• [Exercise instructions]:
Without any of the pictures, set down the data below exactly.

═══ Input data

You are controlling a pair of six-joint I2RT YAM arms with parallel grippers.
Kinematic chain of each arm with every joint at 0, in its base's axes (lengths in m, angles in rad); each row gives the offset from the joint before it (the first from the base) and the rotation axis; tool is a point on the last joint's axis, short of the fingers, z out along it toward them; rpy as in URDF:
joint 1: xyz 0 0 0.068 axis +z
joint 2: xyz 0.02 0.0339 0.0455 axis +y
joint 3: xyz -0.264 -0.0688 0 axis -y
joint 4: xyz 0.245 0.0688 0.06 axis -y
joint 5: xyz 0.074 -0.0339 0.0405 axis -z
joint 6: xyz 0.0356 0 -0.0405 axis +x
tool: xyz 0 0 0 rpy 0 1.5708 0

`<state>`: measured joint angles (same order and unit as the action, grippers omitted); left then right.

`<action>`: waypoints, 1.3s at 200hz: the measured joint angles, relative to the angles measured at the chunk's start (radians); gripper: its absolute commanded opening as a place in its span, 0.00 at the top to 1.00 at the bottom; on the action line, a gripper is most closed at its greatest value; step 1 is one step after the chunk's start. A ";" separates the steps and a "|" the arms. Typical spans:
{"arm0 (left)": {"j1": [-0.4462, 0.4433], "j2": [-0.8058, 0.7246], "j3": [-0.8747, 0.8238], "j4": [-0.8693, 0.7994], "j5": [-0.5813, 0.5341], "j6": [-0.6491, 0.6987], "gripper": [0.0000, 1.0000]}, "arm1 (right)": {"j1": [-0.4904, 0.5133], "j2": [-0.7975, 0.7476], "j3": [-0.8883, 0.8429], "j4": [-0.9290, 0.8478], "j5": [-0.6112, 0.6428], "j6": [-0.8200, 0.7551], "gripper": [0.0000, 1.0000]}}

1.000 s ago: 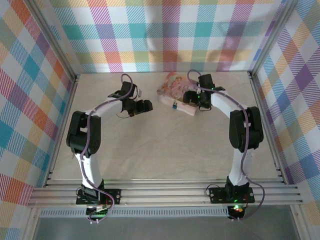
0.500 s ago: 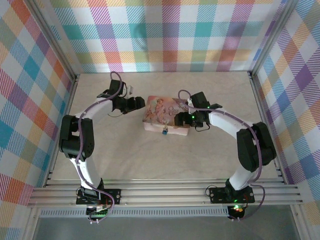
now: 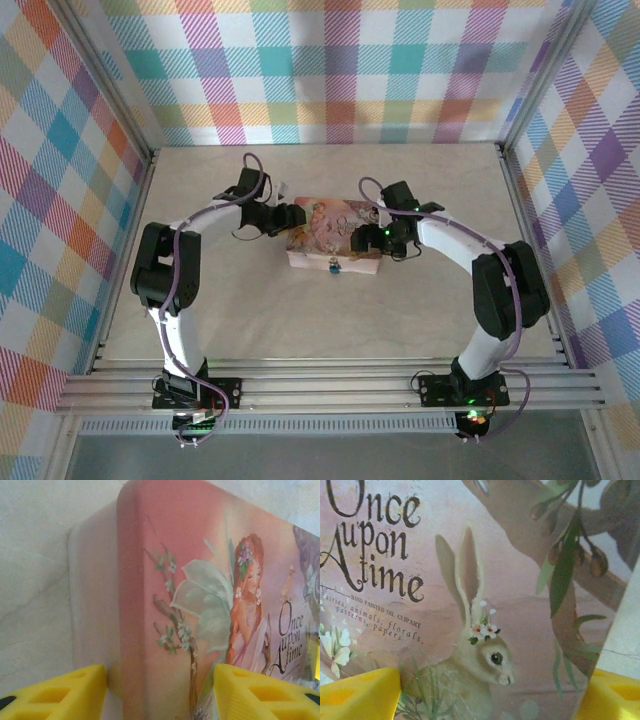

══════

• [Output of the exercise]:
You are controlling a pair of six-joint I2RT YAM arms with parallel grippers.
Kinematic chain of each arm with every joint at 0, in its base's axes (lengths in m, angles in rad); each row gives the offset from the joint before it (the first from the base) and the rotation axis; tool is a point on the last joint's axis, short of the fingers, z out along it toward them; rpy as in URDF:
joint 1: xyz 0 0 0.068 axis +z
joint 2: xyz 0.02 0.0339 0.0455 axis +y
joint 3: xyz -0.264 -0.0688 0 axis -y
joint 4: xyz 0.245 0.0688 0.06 axis -y
joint 5: xyz 0.074 -0.0339 0.0405 axis -z
joint 6: xyz 0.0356 0 -0.0405 axis +x
tool: xyz 0 0 0 rpy 0 1.5708 0

`<state>`: measured joint angles (same order and unit as the action, grippers omitted); left then right.

`<action>`: waypoints, 1.3s at 200hz: the measured joint angles, relative to the angles measured at the chunk's start (radians); gripper: its absolute commanded opening as a place in its span, 0.00 at the top to 1.00 at the bottom; on the action line, a gripper is most closed at its greatest value; step 1 is one step after the chunk's start. A ";" separates the steps and a "|" the arms. Typical spans:
{"arm0 (left)": {"j1": [-0.4462, 0.4433], "j2": [-0.8058, 0.7246], "j3": [-0.8747, 0.8238], "j4": [-0.8693, 0.7994], "j5": [-0.5813, 0.5341], "j6": [-0.6491, 0.6987], "gripper": [0.0000, 1.0000]}, "arm1 (right)": {"j1": [-0.4904, 0.5133], "j2": [-0.7975, 0.7476], "j3": [-0.8883, 0.8429], "j4": [-0.9290, 0.8478], "j5": [-0.6112, 0.6428], "j6": [-0.8200, 0.7551], "gripper": [0.0000, 1.0000]}}

1.000 s ago: 
0.500 s ago: 
now: 

This exercise calls for no further output.